A continent away in China, Andrea Crosta, head of investigation for Wildleaks, the first “wildlife crime whisleblower initiative,” and Hongxiang Huang, an investigative reporter, go undercover to gather evidence of the illegal importing and selling of ivory. China, they explain, has become the world’s biggest market for ivory, in part because a small amount of it is legal, making it nearly impossible to discern legal ivory from illegal ivory. Crosta, Huang, and a host of hidden cameras go deep into the industry and expose dealers bragging about having tons of ivory (when their license allows them far less). In the end, what they uncover is a complicated, often bureaucratic mess, complete with loopholes and leniencies that have created an intense demand — one that is far removed from the ugly realities of the product’s source.
This dizzying level of information — all of it connected, but tenuously so — works to make “The Ivory Game” a portrait of a complex and vicious system, but at a cost to the film’s substance. It jumps easily from the bloody, tragic origin of ivory, to the elegant, clean product it becomes, and in doing so it highlights the power of disconnect, the way a product, even worlds away, is still inexorably linked to its source. The film, though, despite continually returning to the elephants and their majestic uniqueness, never seems sure about what to make of this connection or how to truly mine it. And, in failing to do so, it misses its ability to say something, instead simply remaining an earnest alarm about the knotty and dangerous “ivory game.”

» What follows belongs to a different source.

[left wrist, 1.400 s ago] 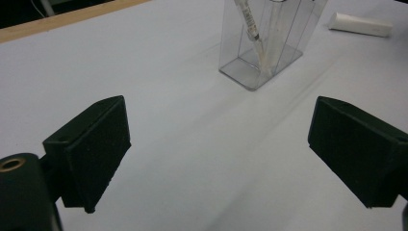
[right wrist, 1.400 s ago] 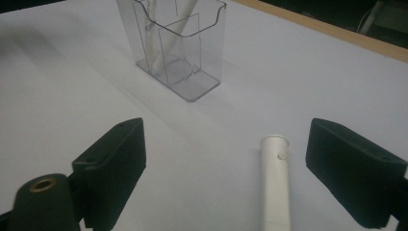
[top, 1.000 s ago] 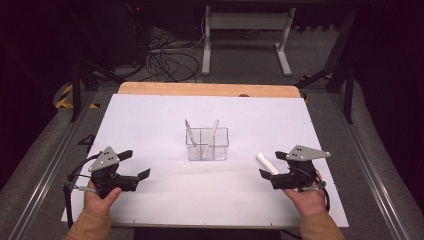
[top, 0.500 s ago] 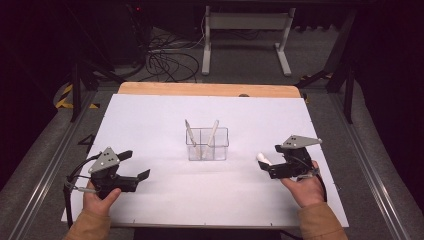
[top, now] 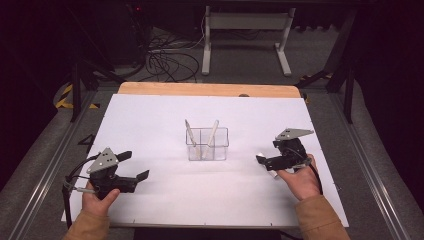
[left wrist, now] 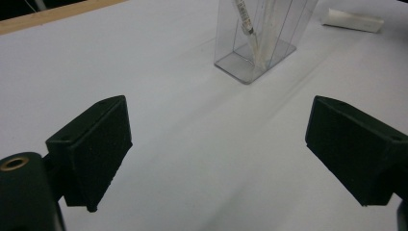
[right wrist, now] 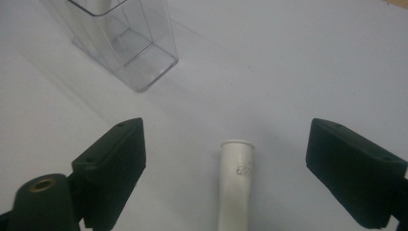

Frustratingly, the film also comes off as an overly dramatic episode of HBO’s “VICE,” all ominous music, slow motion, and imposed gravitas when such extravagances aren’t needed to impart the damning urgency of the truth. And for all “The Ivory Game” does to say that not all Africans are okay with poachers and not all Chinese buy ivory, it is uninterested in the conditions that foster poaching — the willingness to put one’s life on the line for incredibly minuscule sums of money (the costs rise a hundred fold or more once in China).
Nonetheless, “The Ivory Game” (which was exec-produced by environmentalist it-boy Leonardo DiCaprio) is a searing look at the cost of ivory and the bravery of the men and women who have dedicated themselves to ending the cycle despite resounding apathy from most of the world. A better film, though, would have taken aim at the roots — of poaching and ivory as a status symbol, why so much of Africa is valued only for what can be taken out of Africa — but this one, like the political film that it is, still manages to incite the necessary outrage. [B]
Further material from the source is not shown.